2020-10-08 Thread Andre Pany via Digitalmars-d-announce

On Thursday, 8 October 2020 at 18:17:30 UTC, jmh530 wrote:

On Thursday, 8 October 2020 at 17:53:53 UTC, Andre Pany wrote:

[snip]

Thanks for this great piece of software. Does Mir provides 
s.th. similar like Pandas DataFrame, especially the feature to 
give columns a name and marking as inde x columns?


Kind regards
Andre


Magpie [1] was an initial effort as a summer of code project. 
The last commit was September 2019.


There is also some basic support in mir (example at [2]). Ilya 
can speak more about long-term plans for enhancing that.

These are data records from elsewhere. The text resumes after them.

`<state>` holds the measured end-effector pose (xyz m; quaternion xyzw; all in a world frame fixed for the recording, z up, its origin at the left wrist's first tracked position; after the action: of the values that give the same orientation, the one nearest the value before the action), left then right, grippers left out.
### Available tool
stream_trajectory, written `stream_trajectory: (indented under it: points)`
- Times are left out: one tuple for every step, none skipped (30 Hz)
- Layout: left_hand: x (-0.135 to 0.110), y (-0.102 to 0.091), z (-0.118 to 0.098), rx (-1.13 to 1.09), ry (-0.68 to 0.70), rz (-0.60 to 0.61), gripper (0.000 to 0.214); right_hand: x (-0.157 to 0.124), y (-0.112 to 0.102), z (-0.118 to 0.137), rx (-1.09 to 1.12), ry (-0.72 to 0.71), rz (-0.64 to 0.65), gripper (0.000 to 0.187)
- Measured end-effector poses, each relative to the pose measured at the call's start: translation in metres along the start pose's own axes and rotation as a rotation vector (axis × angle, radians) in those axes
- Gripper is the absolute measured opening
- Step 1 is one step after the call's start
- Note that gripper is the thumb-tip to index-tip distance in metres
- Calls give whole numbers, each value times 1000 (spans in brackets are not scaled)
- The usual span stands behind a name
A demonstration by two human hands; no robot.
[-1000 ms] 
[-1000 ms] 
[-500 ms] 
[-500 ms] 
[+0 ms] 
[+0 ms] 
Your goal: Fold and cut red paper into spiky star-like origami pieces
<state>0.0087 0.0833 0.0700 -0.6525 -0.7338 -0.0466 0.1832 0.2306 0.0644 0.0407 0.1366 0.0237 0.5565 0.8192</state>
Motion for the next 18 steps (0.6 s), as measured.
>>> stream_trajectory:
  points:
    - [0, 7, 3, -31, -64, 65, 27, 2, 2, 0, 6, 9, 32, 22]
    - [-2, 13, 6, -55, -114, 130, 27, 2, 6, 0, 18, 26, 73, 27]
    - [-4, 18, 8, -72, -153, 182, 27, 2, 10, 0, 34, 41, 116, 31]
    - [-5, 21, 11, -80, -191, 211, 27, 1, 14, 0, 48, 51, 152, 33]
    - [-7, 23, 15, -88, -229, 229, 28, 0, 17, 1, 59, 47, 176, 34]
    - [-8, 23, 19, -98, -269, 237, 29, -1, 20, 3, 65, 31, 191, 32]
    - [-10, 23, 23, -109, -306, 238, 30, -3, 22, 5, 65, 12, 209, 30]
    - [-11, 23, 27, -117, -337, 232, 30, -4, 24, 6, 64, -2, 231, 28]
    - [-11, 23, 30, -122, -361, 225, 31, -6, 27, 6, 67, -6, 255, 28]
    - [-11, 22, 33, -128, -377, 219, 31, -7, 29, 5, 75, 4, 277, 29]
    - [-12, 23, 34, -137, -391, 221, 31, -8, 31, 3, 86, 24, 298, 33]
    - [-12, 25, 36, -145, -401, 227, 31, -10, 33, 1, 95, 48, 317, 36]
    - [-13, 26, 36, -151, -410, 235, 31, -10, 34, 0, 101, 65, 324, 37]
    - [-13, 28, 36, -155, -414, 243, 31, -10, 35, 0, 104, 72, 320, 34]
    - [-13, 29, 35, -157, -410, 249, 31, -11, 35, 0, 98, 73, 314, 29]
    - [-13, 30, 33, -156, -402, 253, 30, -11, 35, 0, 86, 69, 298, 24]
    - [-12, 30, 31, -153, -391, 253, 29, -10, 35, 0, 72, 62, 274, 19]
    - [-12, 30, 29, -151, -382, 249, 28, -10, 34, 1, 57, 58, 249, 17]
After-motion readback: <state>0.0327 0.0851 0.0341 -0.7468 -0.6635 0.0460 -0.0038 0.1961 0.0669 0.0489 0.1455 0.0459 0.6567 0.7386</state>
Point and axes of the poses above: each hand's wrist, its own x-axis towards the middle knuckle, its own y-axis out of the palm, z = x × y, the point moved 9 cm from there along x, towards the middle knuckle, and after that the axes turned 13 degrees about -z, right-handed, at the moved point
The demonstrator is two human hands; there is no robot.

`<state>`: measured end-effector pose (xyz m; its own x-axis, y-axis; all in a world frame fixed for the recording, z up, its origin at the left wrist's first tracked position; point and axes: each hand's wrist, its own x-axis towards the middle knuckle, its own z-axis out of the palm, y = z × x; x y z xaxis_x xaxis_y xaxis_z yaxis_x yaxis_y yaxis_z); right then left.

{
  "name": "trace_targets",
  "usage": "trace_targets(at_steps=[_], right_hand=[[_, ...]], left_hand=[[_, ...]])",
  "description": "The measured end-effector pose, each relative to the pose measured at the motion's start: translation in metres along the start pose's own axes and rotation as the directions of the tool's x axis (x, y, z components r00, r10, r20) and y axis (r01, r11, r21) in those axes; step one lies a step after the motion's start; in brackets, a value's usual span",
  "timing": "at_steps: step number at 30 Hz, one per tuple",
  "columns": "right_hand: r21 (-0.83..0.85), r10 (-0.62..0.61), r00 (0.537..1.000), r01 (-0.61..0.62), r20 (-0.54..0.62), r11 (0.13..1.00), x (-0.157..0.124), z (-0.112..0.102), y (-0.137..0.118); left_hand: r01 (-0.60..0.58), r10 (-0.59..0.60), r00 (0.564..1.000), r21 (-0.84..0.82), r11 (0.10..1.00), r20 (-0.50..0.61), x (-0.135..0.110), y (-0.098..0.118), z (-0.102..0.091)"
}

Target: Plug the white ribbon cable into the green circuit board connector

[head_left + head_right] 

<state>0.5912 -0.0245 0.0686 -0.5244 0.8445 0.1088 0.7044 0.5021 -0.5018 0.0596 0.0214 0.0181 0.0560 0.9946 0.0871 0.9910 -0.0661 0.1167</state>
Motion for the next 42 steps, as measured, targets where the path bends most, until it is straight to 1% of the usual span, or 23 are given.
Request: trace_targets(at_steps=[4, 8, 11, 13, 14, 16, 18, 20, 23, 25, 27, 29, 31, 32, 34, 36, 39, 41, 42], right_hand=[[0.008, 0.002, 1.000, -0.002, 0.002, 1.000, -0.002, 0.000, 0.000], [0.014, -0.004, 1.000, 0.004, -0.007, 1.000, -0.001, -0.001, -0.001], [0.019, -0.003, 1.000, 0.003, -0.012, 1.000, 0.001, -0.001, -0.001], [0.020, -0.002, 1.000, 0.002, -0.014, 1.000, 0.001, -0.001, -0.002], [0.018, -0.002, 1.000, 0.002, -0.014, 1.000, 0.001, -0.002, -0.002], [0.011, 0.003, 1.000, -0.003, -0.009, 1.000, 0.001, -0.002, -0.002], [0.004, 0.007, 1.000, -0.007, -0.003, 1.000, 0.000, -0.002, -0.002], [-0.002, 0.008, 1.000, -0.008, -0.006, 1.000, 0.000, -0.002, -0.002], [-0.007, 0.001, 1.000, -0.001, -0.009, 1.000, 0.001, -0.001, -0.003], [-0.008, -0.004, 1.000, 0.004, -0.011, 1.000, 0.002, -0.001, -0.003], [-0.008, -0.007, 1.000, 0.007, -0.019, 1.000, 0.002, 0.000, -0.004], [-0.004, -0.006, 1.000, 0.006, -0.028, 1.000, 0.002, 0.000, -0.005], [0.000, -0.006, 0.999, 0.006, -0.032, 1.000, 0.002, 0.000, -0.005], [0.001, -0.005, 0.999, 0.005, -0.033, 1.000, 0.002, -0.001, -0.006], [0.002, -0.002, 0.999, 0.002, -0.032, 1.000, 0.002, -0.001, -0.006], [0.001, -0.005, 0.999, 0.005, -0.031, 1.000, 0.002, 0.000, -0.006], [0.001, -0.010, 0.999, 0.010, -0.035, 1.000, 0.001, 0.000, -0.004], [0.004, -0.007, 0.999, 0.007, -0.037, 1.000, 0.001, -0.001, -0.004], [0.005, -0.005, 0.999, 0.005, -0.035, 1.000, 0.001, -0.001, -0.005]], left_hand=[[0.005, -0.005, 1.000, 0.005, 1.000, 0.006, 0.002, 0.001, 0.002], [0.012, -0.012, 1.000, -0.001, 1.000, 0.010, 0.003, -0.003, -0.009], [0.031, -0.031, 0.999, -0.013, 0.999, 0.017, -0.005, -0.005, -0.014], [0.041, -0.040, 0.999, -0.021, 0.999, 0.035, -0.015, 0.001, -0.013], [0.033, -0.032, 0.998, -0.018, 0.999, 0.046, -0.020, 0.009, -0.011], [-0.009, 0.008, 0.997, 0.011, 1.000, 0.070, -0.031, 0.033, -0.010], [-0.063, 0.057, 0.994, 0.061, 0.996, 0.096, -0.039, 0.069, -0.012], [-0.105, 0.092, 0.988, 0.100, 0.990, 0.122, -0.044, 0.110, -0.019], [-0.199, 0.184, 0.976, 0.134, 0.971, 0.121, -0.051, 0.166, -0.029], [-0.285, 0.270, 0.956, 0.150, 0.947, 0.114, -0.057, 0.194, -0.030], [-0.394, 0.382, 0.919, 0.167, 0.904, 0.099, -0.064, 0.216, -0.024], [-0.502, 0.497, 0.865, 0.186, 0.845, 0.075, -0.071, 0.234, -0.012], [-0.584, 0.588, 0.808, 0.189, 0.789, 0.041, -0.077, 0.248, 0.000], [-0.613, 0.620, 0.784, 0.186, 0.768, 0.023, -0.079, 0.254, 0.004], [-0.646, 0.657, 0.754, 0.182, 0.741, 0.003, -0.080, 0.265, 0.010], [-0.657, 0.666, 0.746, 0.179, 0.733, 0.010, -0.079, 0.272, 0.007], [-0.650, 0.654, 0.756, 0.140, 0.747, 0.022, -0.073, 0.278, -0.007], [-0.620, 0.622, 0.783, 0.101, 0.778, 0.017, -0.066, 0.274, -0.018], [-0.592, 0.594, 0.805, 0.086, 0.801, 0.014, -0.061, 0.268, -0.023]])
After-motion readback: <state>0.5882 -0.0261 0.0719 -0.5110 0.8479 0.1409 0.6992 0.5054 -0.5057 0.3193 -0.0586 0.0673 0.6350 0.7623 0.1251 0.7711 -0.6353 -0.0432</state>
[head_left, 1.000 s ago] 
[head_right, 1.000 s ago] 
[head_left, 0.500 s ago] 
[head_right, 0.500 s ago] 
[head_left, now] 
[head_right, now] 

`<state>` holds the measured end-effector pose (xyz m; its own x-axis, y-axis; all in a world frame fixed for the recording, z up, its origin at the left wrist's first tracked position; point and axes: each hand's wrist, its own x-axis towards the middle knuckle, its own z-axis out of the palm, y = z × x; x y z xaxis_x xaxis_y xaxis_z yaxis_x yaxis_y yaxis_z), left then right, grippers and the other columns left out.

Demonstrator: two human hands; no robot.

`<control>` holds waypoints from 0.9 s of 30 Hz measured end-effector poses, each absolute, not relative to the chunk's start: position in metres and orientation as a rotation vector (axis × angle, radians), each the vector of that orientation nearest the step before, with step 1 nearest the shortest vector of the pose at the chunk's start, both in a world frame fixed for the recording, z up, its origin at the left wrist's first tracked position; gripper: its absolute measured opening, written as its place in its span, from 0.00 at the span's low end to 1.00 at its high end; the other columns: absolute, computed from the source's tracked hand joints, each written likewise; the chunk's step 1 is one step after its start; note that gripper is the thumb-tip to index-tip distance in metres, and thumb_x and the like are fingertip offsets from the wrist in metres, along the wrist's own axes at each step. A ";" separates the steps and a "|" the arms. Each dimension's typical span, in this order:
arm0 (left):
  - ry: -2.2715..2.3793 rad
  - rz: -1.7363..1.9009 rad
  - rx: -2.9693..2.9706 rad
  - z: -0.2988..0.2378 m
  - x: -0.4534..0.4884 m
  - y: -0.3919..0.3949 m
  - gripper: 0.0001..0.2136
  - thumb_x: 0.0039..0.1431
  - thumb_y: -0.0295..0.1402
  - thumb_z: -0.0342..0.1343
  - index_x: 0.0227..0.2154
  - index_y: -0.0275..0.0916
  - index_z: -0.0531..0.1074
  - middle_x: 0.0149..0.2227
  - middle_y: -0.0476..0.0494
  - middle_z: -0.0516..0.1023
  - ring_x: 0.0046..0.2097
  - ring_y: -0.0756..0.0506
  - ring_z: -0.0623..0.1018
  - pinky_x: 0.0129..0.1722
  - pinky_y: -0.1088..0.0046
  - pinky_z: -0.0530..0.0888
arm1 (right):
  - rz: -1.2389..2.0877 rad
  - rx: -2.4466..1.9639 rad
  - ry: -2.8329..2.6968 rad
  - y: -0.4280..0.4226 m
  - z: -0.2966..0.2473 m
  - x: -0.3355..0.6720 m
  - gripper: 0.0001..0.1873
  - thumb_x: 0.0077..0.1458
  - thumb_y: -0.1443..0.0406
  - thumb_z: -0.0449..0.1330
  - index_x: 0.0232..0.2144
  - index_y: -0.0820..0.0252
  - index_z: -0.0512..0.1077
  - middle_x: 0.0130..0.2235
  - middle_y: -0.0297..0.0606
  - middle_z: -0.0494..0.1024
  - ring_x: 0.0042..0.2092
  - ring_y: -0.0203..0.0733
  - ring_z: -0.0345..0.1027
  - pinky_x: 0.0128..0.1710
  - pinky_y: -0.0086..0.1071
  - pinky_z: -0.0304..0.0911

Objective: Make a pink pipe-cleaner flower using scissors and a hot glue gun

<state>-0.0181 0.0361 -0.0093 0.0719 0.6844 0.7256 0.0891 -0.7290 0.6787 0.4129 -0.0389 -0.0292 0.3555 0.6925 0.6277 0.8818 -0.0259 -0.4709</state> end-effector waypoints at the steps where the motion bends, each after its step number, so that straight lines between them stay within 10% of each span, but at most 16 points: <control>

One limitation in mir is that Slice's only allow for the same 
type throughout. For instance, a Slice!(double*, 1u) is a 
1-dimensional slice of doubles. Data frames in R or Pandas 
DataFrames allow for columns with different types, so for 
instance you can calculate some summary statistic based on some 
category (like color). So to really get the same functionality, 
you need to support slices with heterogeneous types.


[1] https://github.com/Kriyszig/magpie
[2] 
https://github.com/libmir/mir-algorithm/blob/f30ccd9f7abc63166c9179e04b2817bf656764bd/source/mir/ndslice/allocation.d#L330


Thanks for these info. Magpie looks huge and really useful. I 
will give it a try.


I am also highly interested in the long term plans of Mir, as you 
explained the current limitations. Still in my scenario it is 
always the same type. A 2d array of doubles, read from parquet 
files, transformed and written into a new parquet file.


Kind regards
Andre



Re: mir-stat

2020-10-08 Thread jmh530 via Digitalmars-d-announce

On Thursday, 8 October 2020 at 17:53:53 UTC, Andre Pany wrote:

[snip]

Thanks for this great piece of software. Does Mir provides 
s.th. similar like Pandas DataFrame, especially the feature to 
give columns a name and marking as inde x columns?


Kind regards
Andre


Magpie [1] was an initial effort as a summer of code project. The 
last commit was September 2019.


There is also some basic support in mir (example at [2]). Ilya 
can speak more about long-term plans for enhancing that.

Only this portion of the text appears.